Sincerity is not only effective and honourable, it is also much less difficult than is commonly supposed. To take a trifling example: If for some reason I cannot, or do not, choose to verify a quotation which may be useful to my purpose, what is to prevent my saying that the quotation is taken at second-hand? It is true, if my quotations are for the most part second-hand and are acknowledged as such, my erudition will appear scanty. But it will only appear what it is. Why should I pretend to an erudition which is not mine? Sincerity forbids it. Prudence whispers that the pretence is, after all, vain, because those, and those alone, who can rightly estimate erudition will infallibly detect my pretence, whereas those whom I have deceived were not worth deceiving. Yet in spite of Sincerity and Prudence, how shamelessly men compile second-hand references, and display in borrowed footnotes a pretence of labour and of accuracy! I mention this merely to show how, even in the humbler class of compilers, the Principle of Sincerity may find fit illustrations, and how honest work, even in references, belongs to the same category as honest work in philosophy or poetry. Editor.
CHAPTER V.
The principle of beauty.
It is not enough that a man has clearness of Vision, and reliance on Sincerity, he must also have the art of Expression, or he will remain obscure. Many have had
“The visionary eye, the faculty to see
The thing that hath been as the thing which is,”
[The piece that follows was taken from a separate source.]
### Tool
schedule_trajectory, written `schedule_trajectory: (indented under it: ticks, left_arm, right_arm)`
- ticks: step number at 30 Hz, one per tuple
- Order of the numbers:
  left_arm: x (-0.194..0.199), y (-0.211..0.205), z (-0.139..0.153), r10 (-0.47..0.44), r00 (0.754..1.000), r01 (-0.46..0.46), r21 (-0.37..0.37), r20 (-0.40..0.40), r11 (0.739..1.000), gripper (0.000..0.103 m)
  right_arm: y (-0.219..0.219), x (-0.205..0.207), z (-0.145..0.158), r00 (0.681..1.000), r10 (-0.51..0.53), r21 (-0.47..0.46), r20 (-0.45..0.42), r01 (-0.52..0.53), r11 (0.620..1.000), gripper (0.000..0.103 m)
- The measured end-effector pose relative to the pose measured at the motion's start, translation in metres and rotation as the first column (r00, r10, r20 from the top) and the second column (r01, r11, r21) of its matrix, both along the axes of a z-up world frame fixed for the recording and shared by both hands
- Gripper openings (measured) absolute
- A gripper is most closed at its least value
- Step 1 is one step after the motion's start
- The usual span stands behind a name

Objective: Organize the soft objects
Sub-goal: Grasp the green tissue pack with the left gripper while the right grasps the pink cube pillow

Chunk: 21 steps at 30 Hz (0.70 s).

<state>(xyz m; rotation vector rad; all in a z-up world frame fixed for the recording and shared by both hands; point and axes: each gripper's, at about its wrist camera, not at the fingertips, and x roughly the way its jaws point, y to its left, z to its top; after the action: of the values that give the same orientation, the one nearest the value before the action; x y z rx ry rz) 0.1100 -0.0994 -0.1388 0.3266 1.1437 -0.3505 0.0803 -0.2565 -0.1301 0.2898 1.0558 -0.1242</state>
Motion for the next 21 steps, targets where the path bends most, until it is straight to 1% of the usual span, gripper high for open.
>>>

but either from native defect, or the mistaken bias of education, have been frustrated in the attempt to give their visions beautiful or intelligible shape. The art which could give them shape is doubtless intimately dependent on clearness of eye and sincerity of purpose, but it is also something over and above these, and comes from an organic aptitude not less special, when possessed with fulness, than the aptitude for music or drawing. Any instructed person can write, as any one can learn to draw; but to write well, to express ideas with felicity and force, is not an accomplishment but a talent. The power of seizing unapparent relations of things is not always conjoined with the power of selecting the fittest verbal symbols by which they can be made apparent to others: the one is the power of the thinker, the other the power of the writer.